-- Opening Marker --

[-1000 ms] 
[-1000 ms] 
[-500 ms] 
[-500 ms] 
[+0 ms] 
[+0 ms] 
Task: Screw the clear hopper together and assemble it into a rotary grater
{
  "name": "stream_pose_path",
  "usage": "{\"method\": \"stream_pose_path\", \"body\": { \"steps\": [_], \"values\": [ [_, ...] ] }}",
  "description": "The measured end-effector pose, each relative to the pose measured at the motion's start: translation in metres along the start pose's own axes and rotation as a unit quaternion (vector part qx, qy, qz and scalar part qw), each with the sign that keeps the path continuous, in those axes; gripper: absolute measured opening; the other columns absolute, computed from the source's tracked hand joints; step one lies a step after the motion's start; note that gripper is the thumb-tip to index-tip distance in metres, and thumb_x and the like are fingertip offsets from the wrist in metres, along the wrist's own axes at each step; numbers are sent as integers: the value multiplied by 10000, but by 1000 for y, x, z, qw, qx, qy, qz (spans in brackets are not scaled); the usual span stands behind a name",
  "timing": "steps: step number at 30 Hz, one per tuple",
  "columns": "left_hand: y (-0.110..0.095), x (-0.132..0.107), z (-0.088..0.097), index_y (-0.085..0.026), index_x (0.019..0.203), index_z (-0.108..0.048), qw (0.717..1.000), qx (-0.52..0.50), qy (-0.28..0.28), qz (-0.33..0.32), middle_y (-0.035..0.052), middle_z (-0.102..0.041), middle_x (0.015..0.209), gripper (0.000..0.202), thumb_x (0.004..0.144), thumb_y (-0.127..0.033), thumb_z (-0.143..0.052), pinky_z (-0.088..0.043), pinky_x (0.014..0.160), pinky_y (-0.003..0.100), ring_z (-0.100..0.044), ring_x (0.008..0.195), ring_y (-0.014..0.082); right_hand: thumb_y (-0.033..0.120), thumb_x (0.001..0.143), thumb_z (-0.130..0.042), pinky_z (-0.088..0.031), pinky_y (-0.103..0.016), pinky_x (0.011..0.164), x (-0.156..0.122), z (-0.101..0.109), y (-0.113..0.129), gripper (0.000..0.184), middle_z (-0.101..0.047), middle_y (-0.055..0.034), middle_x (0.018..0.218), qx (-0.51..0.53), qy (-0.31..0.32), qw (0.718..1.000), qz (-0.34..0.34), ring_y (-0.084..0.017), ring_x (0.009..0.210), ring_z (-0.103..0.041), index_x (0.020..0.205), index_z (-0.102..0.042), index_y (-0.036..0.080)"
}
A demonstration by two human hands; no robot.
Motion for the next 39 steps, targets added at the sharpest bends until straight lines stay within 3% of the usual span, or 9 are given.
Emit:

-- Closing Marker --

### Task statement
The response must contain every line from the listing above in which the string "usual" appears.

### Output for this exercise
  "description": "The measured end-effector pose, each relative to the pose measured at the motion's start: translation in metres along the start pose's own axes and rotation as a unit quaternion (vector part qx, qy, qz and scalar part qw), each with the sign that keeps the path continuous, in those axes; gripper: absolute measured opening; the other columns absolute, computed from the source's tracked hand joints; step one lies a step after the motion's start; note that gripper is the thumb-tip to index-tip distance in metres, and thumb_x and the like are fingertip offsets from the wrist in metres, along the wrist's own axes at each step; numbers are sent as integers: the value multiplied by 10000, but by 1000 for y, x, z, qw, qx, qy, qz (spans in brackets are not scaled); the usual span stands behind a name",
Motion for the next 39 steps, targets added at the sharpest bends until straight lines stay within 3% of the usual span, or 9 are given.

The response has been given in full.